### TASK STATEMENT
Down to the last line, reproduce the data that follows, but skip the pictures.

### RAW DATA
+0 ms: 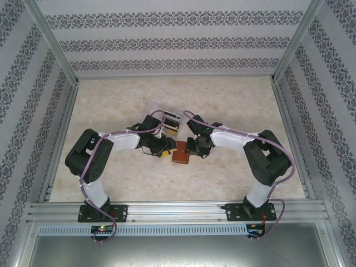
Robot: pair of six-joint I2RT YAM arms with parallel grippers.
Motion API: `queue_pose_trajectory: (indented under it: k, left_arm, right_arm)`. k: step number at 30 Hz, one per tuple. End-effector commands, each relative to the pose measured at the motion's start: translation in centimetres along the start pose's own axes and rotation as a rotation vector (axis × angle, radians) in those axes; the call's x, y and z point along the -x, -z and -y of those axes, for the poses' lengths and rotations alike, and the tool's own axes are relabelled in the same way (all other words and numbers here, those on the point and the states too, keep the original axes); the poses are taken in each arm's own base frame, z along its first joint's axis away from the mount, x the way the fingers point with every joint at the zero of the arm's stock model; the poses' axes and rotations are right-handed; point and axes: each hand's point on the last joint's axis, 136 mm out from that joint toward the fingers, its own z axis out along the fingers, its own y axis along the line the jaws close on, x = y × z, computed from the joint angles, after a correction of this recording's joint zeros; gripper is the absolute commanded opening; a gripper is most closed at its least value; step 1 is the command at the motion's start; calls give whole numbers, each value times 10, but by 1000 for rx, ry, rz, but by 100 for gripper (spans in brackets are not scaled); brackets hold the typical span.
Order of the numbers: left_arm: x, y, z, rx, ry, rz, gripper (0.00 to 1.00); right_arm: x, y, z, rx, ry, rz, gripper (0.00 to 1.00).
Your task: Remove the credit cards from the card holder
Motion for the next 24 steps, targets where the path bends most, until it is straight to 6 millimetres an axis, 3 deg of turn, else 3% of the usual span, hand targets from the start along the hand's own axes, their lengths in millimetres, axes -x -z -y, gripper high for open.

### TASK SOLUTION
+0 ms: 
Robot: pair of six-joint I2RT YAM arms with parallel grippers.
Motion API: `queue_pose_trajectory: (indented under it: k, left_arm, right_arm)`. k: step number at 30 Hz, one per tuple. End-effector commands, each relative to the pose measured at the motion's start: translation in centimetres along the start pose's own axes and rotation as a rotation vector (axis × angle, radians) in those axes; the call's x, y and z point along the -x, -z and -y of those axes, for the poses' lengths and rotations alike, and the tool's own axes are relabelled in the same way (all other words and numbers here, those on the point and the states too, keep the original axes); the poses are taken in each arm's own base frame, z along its first joint's axis away from the mount, x the way the fingers point with every joint at the zero of the arm's stock model; the poses' axes and rotations are right-handed; point and axes: each hand's point on the last joint's axis, 136 mm out from that joint toward the fingers, its own z axis out along the fingers, its own y axis along the line the jaws close on, x = y × z, computed from the joint angles, after a correction of this recording's joint zeros; gripper is the absolute commanded opening; a gripper is most closed at its least value; step 1 is the command at the motion's start; calls give whole numbers, each value times 10, but by 1000 for rx, ry, rz, but by 100 for gripper (spans in brackets are not scaled); brackets hold the typical span.
Order of the numbers: left_arm: x, y, z, rx, ry, rz, gripper (0.00 to 1.00); right_arm: x, y, z, rx, ry, rz, gripper (0.00 to 1.00).
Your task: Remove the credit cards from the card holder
Motion for the next 24 steps, targets where the path bends most, until it is straight to 6 millimetres an axis, 3 deg of turn, else 3% of the usual span, hand targets from the start along the hand's own axes, their lengths in millimetres, axes -x -z -y, gripper high for open.

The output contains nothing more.